Idioma: A língua oficial ali é o alemão suíço, que é bem diferente do alemão padrão. Mas praticamente todo mundo fala inglês, então não tive problema nenhum de comunicação. Vi alguns locais falando francês e italiano também, o que mostra a mistura linguística do país.
Clima: Mesmo no verão, o clima pode mudar rápido. Levei sempre uma jaqueta leve na mochila, e em mais de uma ocasião precisei usar. As manhãs costumam ser frescas, o meio-dia esquenta, e à noite esfria de novo.
Segurança: Zurique é uma cidade extremamente segura. Andei sozinho em vários horários, inclusive à noite, e nunca me senti inseguro. Claro que é sempre bom ter bom senso, mas comparado com as cidades brasileiras, a diferença é gritante.
Dinheiro: A Suíça não usa euro, e sim o franco suíço. Muitos lugares aceitam cartão, mas é bom ter algum dinheiro em espécie para pequenas compras. As máquinas automáticas de bilhetes de transporte aceitam cartão sem problema.
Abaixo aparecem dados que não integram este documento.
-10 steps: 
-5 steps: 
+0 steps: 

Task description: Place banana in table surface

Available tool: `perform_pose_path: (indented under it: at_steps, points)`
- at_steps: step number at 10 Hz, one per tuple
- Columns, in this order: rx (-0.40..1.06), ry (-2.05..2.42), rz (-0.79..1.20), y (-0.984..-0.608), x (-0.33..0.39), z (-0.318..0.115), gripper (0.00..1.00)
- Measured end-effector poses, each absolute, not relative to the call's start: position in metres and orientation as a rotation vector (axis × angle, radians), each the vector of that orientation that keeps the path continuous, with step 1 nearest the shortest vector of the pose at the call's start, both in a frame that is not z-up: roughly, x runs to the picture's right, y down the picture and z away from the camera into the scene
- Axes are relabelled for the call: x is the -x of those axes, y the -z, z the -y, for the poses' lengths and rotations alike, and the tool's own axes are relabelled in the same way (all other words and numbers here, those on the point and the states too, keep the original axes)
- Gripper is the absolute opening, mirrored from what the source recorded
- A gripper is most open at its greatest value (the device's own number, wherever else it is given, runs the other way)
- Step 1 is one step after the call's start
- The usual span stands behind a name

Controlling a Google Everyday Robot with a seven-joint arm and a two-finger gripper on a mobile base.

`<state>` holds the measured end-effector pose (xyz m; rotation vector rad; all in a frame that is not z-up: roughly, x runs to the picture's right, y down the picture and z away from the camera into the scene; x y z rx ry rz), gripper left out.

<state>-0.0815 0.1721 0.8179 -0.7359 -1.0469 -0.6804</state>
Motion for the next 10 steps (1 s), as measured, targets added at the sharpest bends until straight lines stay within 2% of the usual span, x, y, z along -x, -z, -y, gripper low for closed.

Três dias em Zurique me pareceram suficientes para ter uma boa noção da cidade, conhecer o essencial e ainda ter aqueles momentos de respirar sem correria. Claro que sempre dá para ver mais, explorar bairros menores, fazer bate-voltas para cidadezinhas próximas, mas para quem tem um tempo limitado, esse roteiro cobre bem o básico sem deixar de lado os pontos mais importantes.
E o mais legal é que a cidade te dá essa liberdade de montar seu próprio ritmo. Tem gente que vai querer visitar todos os museus, outras pessoas vão preferir ficar mais tempo na natureza, e tem quem só quer caminhar pelas ruas sentindo a atmosfera do lugar. Zurique funciona para todos esses perfis, e acho que é justamente por isso que ela continua atraindo tanta gente, mesmo sendo tão cara e, às vezes, tão reservada. No fundo, tem uma beleza discreta ali que só quem para para observar consegue perceber de verdade.